Tuesday, April 29, 2008

Detainee driver slovenly, threatens boycott


GUANTANAMO BAY NAVY BASE, Cuba -- Osama bin Laden's driver appeared at his war crimes trial Monday looking disheveled and threatening a boycott.

Lawyers for Salim Ahmed Hamdan, 36, of Yemen filed a brief as far back as February protesting what they argue has been a protracted regime of virtual solitary confinement behind the detention center's barbed wire.

They argued that his mental health has deteriorated, and asked a Navy judge to intervene.

Prison camp spokesmen say there is no such thing as solitary confinement at Guantánamo. Detainees can see guards, get open-air recreation, shout to other detainees through slits in their cell doors through which food is delivered -- and sometimes see other captives coming and going through the slits, called ``bean holes.''

On Monday the judge postponed a hearing on the topic until the eve of his June trial. In response, the normally mild-mannered driver, a father of two with a fourth-grade education, looked stricken.

He then asked to be excused.

''I refuse all the lawyers. I refuse them working on my behalf and I'm sorry,'' Hamdan said. ``I don't allow them to represent me when I'm not here.''

Hamdan, facing life in prison on a charge of material support for terrorism, is the latest of a string of four war-on-terror detainees to seek to walk out on the proceedings.

He is accused of abetting a series of al Qaeda attacks around the globe, not by knowing about them or plotting them but by serving as bin Laden's $200-a-month driver and sometime bodyguard in Afghanistan leading up to the Sept. 11, 2001, attacks.

In a twist, he said he was banning any participation by his five-lawyer defense team -- including his first attorney, a former Navy lawyer turned college professor who took the Hamdan case to a landmark U.S. Supreme Court ruling.

It was uncertain whether Hamdan's boycott would hold. The judge called a recess to give the detainee a bathroom break, then extended it through the lunch hour.

The development was a surprise in a day that defense lawyers had predicted would go differently -- with testimony from the Pentagon's former chief prosecutor for Military Commissions, who resigned to protest what he described as trials rigged to win convictions.

Air Force Col. Morris Davis, the prosecutor who before he resigned filed charges against Hamdan, was outside the tribunal chamber when the captive broke from the script.

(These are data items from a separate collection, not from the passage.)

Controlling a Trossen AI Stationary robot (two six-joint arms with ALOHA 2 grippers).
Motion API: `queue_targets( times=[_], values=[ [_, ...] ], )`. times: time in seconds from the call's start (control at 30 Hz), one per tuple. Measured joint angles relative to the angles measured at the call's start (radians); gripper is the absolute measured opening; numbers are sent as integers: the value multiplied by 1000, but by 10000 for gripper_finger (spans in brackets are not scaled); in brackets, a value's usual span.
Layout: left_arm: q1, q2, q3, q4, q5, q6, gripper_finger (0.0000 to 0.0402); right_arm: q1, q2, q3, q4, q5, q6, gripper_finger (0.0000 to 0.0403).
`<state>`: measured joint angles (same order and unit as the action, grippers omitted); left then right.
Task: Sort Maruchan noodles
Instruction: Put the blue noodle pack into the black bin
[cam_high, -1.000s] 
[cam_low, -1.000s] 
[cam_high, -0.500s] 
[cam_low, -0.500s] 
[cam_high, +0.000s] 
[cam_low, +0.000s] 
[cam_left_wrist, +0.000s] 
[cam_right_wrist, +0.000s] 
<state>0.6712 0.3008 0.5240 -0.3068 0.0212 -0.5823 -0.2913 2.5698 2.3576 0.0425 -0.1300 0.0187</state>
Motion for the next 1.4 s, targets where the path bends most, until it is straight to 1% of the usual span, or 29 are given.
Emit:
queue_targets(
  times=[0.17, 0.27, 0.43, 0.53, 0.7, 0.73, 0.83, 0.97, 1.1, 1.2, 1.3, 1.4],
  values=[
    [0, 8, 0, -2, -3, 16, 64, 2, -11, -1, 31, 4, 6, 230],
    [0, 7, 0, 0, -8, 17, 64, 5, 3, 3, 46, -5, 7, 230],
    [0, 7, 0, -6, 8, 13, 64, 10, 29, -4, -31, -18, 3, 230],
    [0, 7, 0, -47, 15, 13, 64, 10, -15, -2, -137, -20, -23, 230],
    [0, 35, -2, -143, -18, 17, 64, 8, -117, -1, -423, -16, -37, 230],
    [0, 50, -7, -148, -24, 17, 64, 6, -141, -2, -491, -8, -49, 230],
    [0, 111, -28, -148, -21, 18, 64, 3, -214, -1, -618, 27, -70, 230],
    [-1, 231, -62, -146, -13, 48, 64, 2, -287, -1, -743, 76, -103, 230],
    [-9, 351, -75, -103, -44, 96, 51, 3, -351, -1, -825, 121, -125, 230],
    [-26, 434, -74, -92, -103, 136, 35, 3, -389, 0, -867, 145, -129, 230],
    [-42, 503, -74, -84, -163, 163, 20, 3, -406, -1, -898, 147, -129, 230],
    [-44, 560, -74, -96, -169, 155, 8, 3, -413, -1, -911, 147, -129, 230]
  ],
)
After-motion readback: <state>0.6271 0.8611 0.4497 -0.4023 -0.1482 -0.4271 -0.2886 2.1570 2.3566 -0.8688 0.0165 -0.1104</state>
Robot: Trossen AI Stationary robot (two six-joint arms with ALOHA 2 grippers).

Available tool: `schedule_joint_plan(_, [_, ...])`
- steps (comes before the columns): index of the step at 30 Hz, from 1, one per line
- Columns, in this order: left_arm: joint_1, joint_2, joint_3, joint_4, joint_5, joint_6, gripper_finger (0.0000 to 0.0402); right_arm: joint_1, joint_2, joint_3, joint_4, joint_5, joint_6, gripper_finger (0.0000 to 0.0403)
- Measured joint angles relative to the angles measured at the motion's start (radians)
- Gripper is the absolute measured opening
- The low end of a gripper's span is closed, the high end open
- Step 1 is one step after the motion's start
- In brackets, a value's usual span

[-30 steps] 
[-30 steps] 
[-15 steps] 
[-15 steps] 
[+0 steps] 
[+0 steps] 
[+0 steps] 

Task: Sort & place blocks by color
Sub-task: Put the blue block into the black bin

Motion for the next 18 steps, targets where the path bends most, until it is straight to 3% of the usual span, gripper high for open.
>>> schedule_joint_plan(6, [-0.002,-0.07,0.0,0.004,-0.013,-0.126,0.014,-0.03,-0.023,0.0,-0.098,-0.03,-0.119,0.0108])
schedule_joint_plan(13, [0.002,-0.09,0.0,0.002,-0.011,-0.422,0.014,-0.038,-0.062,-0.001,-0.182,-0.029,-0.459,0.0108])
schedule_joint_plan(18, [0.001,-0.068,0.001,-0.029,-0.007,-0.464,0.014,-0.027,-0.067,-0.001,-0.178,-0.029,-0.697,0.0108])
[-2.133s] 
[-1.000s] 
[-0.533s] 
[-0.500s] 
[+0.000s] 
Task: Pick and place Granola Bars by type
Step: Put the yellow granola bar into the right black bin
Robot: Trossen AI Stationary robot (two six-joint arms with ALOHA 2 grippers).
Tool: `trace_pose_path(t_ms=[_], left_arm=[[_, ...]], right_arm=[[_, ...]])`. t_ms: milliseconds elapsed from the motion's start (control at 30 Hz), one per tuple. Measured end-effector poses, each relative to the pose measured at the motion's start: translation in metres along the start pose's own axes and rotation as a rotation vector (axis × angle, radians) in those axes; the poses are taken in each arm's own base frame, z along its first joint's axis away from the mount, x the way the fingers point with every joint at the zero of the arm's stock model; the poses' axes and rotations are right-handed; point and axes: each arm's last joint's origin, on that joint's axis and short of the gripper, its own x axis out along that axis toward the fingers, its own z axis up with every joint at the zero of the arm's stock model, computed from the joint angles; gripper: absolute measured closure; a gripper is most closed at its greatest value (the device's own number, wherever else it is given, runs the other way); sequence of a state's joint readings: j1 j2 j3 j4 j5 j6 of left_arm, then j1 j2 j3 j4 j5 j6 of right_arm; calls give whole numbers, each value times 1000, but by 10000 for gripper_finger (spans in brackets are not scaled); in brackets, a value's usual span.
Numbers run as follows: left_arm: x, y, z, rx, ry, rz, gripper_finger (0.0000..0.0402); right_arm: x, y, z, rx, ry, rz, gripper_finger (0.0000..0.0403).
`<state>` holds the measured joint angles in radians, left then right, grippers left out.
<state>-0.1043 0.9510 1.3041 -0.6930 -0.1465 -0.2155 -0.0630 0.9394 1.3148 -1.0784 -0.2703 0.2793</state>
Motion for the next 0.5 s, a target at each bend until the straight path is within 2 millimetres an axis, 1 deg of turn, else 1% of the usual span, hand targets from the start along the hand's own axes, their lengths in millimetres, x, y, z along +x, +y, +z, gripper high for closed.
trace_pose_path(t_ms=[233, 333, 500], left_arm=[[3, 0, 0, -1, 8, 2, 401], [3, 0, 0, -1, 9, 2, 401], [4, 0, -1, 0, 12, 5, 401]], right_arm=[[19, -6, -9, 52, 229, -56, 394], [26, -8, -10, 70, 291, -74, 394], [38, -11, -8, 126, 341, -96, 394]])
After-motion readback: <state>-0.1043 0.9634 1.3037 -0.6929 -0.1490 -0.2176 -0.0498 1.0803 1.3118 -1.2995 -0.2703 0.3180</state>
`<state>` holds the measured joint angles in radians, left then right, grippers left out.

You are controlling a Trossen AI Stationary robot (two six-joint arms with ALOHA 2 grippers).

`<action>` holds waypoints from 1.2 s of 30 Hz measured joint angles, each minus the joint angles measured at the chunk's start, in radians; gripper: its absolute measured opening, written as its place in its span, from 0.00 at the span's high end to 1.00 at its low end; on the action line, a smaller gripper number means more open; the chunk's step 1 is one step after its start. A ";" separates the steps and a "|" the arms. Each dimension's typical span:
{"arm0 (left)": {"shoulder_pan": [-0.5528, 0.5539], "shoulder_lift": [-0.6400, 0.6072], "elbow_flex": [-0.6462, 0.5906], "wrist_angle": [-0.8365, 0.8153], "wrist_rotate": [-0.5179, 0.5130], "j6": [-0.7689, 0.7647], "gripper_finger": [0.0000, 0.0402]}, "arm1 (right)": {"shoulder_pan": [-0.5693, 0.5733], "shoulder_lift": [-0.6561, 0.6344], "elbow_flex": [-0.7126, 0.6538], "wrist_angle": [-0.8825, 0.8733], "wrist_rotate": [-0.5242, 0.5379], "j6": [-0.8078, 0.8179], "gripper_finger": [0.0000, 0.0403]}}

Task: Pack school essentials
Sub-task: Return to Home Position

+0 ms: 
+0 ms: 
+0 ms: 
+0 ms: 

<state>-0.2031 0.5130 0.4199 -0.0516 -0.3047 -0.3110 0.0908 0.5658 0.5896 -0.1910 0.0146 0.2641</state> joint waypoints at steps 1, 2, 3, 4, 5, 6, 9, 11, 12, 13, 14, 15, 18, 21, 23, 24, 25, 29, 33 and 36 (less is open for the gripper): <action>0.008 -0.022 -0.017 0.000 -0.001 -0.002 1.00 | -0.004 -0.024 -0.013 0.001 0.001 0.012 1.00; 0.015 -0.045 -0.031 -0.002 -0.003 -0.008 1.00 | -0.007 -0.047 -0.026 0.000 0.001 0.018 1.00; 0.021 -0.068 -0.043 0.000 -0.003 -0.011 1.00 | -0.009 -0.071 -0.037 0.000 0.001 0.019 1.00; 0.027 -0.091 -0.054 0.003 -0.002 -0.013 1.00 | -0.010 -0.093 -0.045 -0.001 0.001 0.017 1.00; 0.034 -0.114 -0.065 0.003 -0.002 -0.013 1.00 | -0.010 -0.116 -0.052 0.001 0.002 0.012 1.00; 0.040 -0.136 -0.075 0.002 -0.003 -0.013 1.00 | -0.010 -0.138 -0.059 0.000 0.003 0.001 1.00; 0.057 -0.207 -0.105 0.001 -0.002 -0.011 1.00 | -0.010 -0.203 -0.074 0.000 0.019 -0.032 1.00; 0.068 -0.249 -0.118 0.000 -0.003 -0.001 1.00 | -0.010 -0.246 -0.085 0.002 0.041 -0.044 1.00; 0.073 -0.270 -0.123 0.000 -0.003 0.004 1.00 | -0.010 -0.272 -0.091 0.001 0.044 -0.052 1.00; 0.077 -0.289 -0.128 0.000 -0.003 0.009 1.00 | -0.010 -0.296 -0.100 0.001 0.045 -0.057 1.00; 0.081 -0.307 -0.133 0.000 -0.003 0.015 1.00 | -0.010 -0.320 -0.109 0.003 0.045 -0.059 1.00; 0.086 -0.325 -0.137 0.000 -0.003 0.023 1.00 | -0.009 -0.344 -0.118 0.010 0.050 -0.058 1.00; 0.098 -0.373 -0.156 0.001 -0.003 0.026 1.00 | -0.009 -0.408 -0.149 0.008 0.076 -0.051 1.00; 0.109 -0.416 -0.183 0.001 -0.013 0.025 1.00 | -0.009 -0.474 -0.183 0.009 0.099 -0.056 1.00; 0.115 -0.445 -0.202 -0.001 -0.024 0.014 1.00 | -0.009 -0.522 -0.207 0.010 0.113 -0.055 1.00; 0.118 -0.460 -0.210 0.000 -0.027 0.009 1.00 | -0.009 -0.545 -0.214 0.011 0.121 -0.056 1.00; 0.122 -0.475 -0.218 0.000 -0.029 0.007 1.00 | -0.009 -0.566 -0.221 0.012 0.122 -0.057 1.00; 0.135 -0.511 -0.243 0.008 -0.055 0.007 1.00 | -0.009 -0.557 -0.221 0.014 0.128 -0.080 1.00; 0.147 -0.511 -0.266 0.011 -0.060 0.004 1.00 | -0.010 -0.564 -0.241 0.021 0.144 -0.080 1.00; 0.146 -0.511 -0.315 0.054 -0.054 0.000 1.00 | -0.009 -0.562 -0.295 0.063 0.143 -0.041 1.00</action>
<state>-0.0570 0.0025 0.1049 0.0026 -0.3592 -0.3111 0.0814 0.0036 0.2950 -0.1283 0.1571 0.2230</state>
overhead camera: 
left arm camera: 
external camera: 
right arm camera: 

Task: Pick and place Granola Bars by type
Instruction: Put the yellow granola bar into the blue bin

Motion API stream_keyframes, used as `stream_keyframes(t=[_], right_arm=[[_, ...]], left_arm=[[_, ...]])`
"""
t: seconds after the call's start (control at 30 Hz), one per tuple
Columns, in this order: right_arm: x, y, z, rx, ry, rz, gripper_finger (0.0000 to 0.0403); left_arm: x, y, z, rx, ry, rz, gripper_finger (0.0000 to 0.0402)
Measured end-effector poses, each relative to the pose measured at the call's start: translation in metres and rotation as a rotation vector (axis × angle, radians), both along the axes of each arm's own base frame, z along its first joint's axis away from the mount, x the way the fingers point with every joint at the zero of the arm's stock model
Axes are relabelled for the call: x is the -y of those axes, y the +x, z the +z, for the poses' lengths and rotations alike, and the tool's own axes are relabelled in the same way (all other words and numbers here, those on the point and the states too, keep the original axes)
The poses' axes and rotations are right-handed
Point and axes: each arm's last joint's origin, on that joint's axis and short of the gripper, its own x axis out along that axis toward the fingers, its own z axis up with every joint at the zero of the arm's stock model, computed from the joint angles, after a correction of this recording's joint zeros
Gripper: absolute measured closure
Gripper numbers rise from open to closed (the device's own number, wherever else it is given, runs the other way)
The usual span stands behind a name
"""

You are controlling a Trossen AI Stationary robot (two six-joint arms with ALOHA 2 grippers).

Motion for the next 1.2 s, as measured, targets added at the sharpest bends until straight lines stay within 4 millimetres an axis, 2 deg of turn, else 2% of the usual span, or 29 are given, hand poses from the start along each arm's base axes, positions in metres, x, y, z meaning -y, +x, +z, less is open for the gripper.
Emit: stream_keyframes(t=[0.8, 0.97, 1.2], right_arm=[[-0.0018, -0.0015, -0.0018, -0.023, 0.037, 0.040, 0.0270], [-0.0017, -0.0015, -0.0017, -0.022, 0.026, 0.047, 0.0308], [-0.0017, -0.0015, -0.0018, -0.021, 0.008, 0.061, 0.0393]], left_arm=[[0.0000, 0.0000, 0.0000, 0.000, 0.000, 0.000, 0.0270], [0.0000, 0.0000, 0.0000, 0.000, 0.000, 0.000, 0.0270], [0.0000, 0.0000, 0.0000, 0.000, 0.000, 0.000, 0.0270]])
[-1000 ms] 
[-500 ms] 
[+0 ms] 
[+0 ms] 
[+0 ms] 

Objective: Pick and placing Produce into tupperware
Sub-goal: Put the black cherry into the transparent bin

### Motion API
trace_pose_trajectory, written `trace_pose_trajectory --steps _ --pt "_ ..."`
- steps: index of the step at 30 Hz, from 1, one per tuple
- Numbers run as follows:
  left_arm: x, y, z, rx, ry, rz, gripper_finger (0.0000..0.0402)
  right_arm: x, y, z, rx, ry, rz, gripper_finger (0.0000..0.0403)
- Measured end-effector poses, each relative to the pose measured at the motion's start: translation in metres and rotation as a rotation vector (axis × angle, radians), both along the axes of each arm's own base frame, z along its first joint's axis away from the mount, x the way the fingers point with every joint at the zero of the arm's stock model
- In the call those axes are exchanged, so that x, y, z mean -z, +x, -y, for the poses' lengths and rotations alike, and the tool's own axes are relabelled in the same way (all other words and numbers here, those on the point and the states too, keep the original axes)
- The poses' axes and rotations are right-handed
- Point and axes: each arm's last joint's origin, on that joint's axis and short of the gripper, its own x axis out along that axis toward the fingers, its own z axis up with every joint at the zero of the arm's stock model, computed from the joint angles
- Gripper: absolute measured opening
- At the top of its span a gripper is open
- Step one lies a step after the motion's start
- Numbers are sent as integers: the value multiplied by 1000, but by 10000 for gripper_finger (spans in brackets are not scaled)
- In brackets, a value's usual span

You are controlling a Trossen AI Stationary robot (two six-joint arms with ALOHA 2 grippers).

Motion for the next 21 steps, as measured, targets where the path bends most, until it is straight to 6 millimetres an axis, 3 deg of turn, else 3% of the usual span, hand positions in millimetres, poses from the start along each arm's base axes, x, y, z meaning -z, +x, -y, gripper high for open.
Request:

Hamdan rambled at times, saying his human rights had been abused, and in particular that ``my self-esteem . . .does not allow me to continue to speak.''

His appearance was striking. Throughout nearly four years at the defense table, he has consistently appeared elegantly groomed in traditional Yemeni garb -- a pristine white gown topped by a herring-bone jacket, a skullcap over tidy, short-cropped hair.

He would enter the court with a head scarf draped in traditional Yemeni style, then unfurl it over his shoulders as though removing his hat for the court.

Monday, as if to illustrate his attorneys' arguments that his mental health is deteriorating from five years behind the razor wire, he appeared slovenly -- in a rumpled tan, military-issue prison camp uniform.

He had long unkempt curly hair and a scraggly beard, and fidgeted with his headset through the preliminary proceedings.

The judge sounded sympathetic and politely asked Hamdan to take a seat after he stood up at the defense table -- bringing every guard in the room to his feet, on alert.

Detainees are routinely unshackled at the trials.

''I don't have control over the conditions of your confinement,'' said Navy Capt. Keith Allred, the trial judge. ``But your defense attorneys have asked me to look into the conditions of your confinement and grant you some relief.''

His trial has been a showcase for President Bush's military commissions. He was the first-ever charged when they opened in August 2004. He was among the first recharged after Congress authorized the trials following closure by the U.S. Supreme Court.

With delays in the trial of alleged child soldier Omar Khadr of Canada, Hamdan's is also slated to be the first full-blown war crimes trial.

Up until Monday, he had always exchanged warm smiles in the courtroom as the black-robed judge entered and left. Unlike other prisoners, he also stood in respect for his various judges.

He continued the practice of standing along with everyone in the court. But he cracked no smiles.

Part of the reason why Monday's hearing on the issue of his mental health and confinement was postponed was the absence of an expert. The Pentagon had refused a defense request to continue to engage as a consultant and expert witness a California psychiatrist who has evaluated Hamdan's health.

In February, the doctor, Emily Keram, filed an affidavit with the court that said Hamdan suffers nightmares, amnesia, anxiety, irritability, insomnia and a sense of ''hopelessness and helplessness'' as a result of his captivity as an enemy combatant.

Keram works with U.S. war veterans at the Veterans Administration and describes Hamdan as suffering post-traumatic stress disorder.

But the Pentagon's Office of the Convening Authority refused to fund Keram's continued work on the case, a denial the Hamdan defense team was challenging.